Every record here must be set down once more, precisely as it reads.

**Records from a data collection**
......

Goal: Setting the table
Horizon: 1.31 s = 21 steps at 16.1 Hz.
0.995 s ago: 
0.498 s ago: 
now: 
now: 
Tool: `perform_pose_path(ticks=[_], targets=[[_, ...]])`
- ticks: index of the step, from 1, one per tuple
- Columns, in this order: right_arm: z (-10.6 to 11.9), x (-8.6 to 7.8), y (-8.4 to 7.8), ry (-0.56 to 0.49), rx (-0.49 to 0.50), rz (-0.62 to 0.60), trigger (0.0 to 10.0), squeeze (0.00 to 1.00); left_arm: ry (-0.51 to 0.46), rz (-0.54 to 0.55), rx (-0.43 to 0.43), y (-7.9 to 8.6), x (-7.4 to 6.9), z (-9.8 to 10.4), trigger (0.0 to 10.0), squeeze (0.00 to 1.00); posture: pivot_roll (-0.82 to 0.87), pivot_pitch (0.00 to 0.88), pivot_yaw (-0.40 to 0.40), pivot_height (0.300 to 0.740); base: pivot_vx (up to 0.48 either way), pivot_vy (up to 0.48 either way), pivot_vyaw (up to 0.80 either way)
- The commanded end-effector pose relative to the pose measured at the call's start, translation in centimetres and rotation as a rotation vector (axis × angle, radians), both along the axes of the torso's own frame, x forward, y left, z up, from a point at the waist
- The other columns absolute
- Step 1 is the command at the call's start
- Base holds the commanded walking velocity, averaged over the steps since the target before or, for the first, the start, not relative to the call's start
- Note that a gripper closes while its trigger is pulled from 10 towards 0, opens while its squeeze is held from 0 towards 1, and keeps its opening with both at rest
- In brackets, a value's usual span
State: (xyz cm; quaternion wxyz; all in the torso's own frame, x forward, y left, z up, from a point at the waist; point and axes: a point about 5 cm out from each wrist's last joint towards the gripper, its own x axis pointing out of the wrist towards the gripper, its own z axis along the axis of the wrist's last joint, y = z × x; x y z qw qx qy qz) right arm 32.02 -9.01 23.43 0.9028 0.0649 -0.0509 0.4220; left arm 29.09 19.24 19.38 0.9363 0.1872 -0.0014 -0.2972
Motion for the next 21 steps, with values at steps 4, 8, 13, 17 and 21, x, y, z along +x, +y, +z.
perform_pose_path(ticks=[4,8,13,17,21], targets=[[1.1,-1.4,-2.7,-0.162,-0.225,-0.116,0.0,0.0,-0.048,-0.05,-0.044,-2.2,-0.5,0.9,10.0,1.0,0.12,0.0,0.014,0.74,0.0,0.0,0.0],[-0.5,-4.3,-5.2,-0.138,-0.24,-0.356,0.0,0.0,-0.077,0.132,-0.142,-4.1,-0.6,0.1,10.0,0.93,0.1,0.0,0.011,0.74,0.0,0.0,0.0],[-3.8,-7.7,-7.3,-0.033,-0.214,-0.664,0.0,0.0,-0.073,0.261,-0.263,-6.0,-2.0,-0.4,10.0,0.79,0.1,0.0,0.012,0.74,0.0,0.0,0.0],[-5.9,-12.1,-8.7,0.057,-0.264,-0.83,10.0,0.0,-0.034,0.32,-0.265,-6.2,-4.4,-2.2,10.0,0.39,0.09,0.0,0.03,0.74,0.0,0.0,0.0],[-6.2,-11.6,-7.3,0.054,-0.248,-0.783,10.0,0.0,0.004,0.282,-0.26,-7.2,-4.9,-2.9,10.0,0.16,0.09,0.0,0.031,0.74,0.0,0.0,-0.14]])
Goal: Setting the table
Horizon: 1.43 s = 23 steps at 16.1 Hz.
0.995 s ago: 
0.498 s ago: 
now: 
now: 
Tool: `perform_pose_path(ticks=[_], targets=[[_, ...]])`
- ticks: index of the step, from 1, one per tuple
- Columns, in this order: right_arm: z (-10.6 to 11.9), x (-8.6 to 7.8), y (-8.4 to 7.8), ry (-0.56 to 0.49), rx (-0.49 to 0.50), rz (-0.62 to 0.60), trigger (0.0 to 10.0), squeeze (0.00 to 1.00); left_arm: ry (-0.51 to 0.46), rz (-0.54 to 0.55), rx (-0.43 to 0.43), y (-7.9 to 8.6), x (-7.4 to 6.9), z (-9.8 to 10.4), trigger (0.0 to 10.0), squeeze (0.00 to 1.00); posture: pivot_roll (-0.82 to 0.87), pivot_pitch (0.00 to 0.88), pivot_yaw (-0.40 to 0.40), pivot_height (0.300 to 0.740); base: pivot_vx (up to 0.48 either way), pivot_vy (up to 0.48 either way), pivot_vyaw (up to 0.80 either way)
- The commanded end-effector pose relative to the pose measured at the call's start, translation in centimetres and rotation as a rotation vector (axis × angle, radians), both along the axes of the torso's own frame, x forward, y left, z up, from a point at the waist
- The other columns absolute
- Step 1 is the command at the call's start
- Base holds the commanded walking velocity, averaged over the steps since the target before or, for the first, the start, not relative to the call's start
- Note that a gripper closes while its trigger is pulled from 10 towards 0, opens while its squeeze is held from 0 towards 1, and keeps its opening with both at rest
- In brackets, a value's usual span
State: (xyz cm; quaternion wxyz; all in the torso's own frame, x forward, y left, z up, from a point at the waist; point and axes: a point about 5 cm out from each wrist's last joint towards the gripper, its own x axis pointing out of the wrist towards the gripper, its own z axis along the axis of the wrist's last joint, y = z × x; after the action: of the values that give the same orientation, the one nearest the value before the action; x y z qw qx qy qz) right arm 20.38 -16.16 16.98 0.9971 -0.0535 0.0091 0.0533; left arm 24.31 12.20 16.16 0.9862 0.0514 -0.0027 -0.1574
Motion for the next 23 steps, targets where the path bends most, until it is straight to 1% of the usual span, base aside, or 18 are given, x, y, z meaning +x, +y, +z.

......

**Response below**
Goal: Setting the table
Horizon: 1.31 s = 21 steps at 16.1 Hz.
0.995 s ago: 
0.498 s ago: 
now: 
now: 
Tool: `perform_pose_path(ticks=[_], targets=[[_, ...]])`
- ticks: index of the step, from 1, one per tuple
- Columns, in this order: right_arm: z (-10.6 to 11.9), x (-8.6 to 7.8), y (-8.4 to 7.8), ry (-0.56 to 0.49), rx (-0.49 to 0.50), rz (-0.62 to 0.60), trigger (0.0 to 10.0), squeeze (0.00 to 1.00); left_arm: ry (-0.51 to 0.46), rz (-0.54 to 0.55), rx (-0.43 to 0.43), y (-7.9 to 8.6), x (-7.4 to 6.9), z (-9.8 to 10.4), trigger (0.0 to 10.0), squeeze (0.00 to 1.00); posture: pivot_roll (-0.82 to 0.87), pivot_pitch (0.00 to 0.88), pivot_yaw (-0.40 to 0.40), pivot_height (0.300 to 0.740); base: pivot_vx (up to 0.48 either way), pivot_vy (up to 0.48 either way), pivot_vyaw (up to 0.80 either way)
- The commanded end-effector pose relative to the pose measured at the call's start, translation in centimetres and rotation as a rotation vector (axis × angle, radians), both along the axes of the torso's own frame, x forward, y left, z up, from a point at the waist
- The other columns absolute
- Step 1 is the command at the call's start
- Base holds the commanded walking velocity, averaged over the steps since the target before or, for the first, the start, not relative to the call's start
- Note that a gripper closes while its trigger is pulled from 10 towards 0, opens while its squeeze is held from 0 towards 1, and keeps its opening with both at rest
- In brackets, a value's usual span
State: (xyz cm; quaternion wxyz; all in the torso's own frame, x forward, y left, z up, from a point at the waist; point and axes: a point about 5 cm out from each wrist's last joint towards the gripper, its own x axis pointing out of the wrist towards the gripper, its own z axis along the axis of the wrist's last joint, y = z × x; x y z qw qx qy qz) right arm 32.02 -9.01 23.43 0.9028 0.0649 -0.0509 0.4220; left arm 29.09 19.24 19.38 0.9363 0.1872 -0.0014 -0.2972
Motion for the next 21 steps, with values at steps 4, 8, 13, 17 and 21, x, y, z along +x, +y, +z.
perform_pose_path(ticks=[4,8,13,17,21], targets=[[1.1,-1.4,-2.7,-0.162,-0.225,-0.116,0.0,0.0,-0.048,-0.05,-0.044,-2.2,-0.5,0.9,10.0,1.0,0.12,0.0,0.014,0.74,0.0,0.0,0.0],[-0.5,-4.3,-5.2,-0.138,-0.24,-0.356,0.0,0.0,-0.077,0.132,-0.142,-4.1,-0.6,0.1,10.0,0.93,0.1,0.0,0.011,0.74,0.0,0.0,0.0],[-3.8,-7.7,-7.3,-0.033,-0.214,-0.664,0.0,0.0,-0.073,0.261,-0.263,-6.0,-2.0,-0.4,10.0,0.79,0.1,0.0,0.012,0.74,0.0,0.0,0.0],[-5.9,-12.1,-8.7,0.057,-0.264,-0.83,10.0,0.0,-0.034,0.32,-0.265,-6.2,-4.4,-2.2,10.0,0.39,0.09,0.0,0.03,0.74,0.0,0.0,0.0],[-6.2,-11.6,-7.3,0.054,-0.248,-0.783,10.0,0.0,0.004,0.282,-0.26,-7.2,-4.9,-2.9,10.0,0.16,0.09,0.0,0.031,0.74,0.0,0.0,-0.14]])
Goal: Setting the table
Horizon: 1.43 s = 23 steps at 16.1 Hz.
0.995 s ago: 
0.498 s ago: 
now: 
now: 
Tool: `perform_pose_path(ticks=[_], targets=[[_, ...]])`
- ticks: index of the step, from 1, one per tuple
- Columns, in this order: right_arm: z (-10.6 to 11.9), x (-8.6 to 7.8), y (-8.4 to 7.8), ry (-0.56 to 0.49), rx (-0.49 to 0.50), rz (-0.62 to 0.60), trigger (0.0 to 10.0), squeeze (0.00 to 1.00); left_arm: ry (-0.51 to 0.46), rz (-0.54 to 0.55), rx (-0.43 to 0.43), y (-7.9 to 8.6), x (-7.4 to 6.9), z (-9.8 to 10.4), trigger (0.0 to 10.0), squeeze (0.00 to 1.00); posture: pivot_roll (-0.82 to 0.87), pivot_pitch (0.00 to 0.88), pivot_yaw (-0.40 to 0.40), pivot_height (0.300 to 0.740); base: pivot_vx (up to 0.48 either way), pivot_vy (up to 0.48 either way), pivot_vyaw (up to 0.80 either way)
- The commanded end-effector pose relative to the pose measured at the call's start, translation in centimetres and rotation as a rotation vector (axis × angle, radians), both along the axes of the torso's own frame, x forward, y left, z up, from a point at the waist
- The other columns absolute
- Step 1 is the command at the call's start
- Base holds the commanded walking velocity, averaged over the steps since the target before or, for the first, the start, not relative to the call's start
- Note that a gripper closes while its trigger is pulled from 10 towards 0, opens while its squeeze is held from 0 towards 1, and keeps its opening with both at rest
- In brackets, a value's usual span
State: (xyz cm; quaternion wxyz; all in the torso's own frame, x forward, y left, z up, from a point at the waist; point and axes: a point about 5 cm out from each wrist's last joint towards the gripper, its own x axis pointing out of the wrist towards the gripper, its own z axis along the axis of the wrist's last joint, y = z × x; after the action: of the values that give the same orientation, the one nearest the value before the action; x y z qw qx qy qz) right arm 20.38 -16.16 16.98 0.9971 -0.0535 0.0091 0.0533; left arm 24.31 12.20 16.16 0.9862 0.0514 -0.0027 -0.1574
Motion for the next 23 steps, targets where the path bends most, until it is straight to 1% of the usual span, base aside, or 18 are given, x, y, z meaning +x, +y, +z.

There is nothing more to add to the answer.